### What you are asked to do:
Extract from the entries below, exactly as given, only the lines from the line containing "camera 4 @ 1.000" to the line containing "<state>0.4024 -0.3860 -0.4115", both lines included.

### Records provided:
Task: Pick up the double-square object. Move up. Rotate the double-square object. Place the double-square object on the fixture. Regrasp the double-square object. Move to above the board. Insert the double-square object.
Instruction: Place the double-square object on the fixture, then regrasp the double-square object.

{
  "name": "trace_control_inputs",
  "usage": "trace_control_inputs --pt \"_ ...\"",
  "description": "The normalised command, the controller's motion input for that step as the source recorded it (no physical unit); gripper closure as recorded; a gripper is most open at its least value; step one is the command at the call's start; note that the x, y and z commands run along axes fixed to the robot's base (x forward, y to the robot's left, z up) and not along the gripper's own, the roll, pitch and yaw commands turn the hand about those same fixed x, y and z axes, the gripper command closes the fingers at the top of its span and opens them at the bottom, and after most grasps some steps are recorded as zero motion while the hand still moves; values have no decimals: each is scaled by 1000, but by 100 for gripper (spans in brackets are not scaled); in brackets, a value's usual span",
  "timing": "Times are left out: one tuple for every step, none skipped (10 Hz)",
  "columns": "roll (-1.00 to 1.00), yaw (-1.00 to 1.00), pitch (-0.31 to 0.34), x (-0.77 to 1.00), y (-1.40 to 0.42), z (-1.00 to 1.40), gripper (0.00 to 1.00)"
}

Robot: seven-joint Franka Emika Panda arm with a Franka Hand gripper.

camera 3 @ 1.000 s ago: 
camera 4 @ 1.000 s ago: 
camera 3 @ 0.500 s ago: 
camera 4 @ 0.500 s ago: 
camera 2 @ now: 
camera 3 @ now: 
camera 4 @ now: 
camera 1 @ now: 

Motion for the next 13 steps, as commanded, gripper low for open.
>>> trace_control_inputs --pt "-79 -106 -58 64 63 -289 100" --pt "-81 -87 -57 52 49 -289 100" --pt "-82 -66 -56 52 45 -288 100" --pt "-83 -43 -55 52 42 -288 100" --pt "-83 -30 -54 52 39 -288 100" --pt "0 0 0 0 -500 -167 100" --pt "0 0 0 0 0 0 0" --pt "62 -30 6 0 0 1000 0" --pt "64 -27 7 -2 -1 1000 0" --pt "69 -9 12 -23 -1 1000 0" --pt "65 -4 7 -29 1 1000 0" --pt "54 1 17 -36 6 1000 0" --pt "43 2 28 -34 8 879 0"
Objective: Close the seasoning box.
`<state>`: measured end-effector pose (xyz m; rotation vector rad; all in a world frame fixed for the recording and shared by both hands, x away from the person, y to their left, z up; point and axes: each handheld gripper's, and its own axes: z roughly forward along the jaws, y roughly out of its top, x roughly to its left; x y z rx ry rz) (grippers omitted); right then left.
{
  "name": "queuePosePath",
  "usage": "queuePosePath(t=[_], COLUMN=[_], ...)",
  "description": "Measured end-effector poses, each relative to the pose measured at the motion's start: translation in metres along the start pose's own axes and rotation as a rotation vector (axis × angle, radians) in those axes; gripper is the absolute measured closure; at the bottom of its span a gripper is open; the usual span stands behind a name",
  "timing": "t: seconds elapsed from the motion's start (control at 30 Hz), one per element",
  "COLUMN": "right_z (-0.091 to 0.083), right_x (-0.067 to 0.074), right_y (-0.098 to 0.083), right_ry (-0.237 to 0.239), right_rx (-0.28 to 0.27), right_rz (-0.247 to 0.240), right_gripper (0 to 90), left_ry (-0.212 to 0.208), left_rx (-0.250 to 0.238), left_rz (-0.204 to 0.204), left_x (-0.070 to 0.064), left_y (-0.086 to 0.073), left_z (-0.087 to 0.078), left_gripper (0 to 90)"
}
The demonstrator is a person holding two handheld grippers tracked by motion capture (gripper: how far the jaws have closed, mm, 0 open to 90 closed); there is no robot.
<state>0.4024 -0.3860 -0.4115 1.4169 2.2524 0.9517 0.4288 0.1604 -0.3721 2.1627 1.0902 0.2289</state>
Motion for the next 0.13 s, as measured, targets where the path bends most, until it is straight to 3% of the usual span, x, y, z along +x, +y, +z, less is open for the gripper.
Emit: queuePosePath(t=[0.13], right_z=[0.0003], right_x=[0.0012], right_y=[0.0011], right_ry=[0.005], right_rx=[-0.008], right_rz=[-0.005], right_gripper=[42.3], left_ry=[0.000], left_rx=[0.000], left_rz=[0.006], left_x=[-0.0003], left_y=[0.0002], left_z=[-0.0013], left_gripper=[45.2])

### Output of the exercise:
camera 4 @ 1.000 s ago: 
camera 3 @ 0.500 s ago: 
camera 4 @ 0.500 s ago: 
camera 2 @ now: 
camera 3 @ now: 
camera 4 @ now: 
camera 1 @ now: 

Motion for the next 13 steps, as commanded, gripper low for open.
>>> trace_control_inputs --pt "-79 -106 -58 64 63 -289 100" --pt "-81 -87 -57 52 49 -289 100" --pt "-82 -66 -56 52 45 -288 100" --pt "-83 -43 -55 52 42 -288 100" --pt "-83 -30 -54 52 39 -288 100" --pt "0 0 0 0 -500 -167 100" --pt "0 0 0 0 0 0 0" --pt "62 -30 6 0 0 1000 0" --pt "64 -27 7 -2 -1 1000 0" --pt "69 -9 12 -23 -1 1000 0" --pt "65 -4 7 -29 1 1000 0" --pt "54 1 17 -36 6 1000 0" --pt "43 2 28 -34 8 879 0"
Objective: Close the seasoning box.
`<state>`: measured end-effector pose (xyz m; rotation vector rad; all in a world frame fixed for the recording and shared by both hands, x away from the person, y to their left, z up; point and axes: each handheld gripper's, and its own axes: z roughly forward along the jaws, y roughly out of its top, x roughly to its left; x y z rx ry rz) (grippers omitted); right then left.
{
  "name": "queuePosePath",
  "usage": "queuePosePath(t=[_], COLUMN=[_], ...)",
  "description": "Measured end-effector poses, each relative to the pose measured at the motion's start: translation in metres along the start pose's own axes and rotation as a rotation vector (axis × angle, radians) in those axes; gripper is the absolute measured closure; at the bottom of its span a gripper is open; the usual span stands behind a name",
  "timing": "t: seconds elapsed from the motion's start (control at 30 Hz), one per element",
  "COLUMN": "right_z (-0.091 to 0.083), right_x (-0.067 to 0.074), right_y (-0.098 to 0.083), right_ry (-0.237 to 0.239), right_rx (-0.28 to 0.27), right_rz (-0.247 to 0.240), right_gripper (0 to 90), left_ry (-0.212 to 0.208), left_rx (-0.250 to 0.238), left_rz (-0.204 to 0.204), left_x (-0.070 to 0.064), left_y (-0.086 to 0.073), left_z (-0.087 to 0.078), left_gripper (0 to 90)"
}
The demonstrator is a person holding two handheld grippers tracked by motion capture (gripper: how far the jaws have closed, mm, 0 open to 90 closed); there is no robot.
<state>0.4024 -0.3860 -0.4115 1.4169 2.2524 0.9517 0.4288 0.1604 -0.3721 2.1627 1.0902 0.2289</state>

The output given is complete.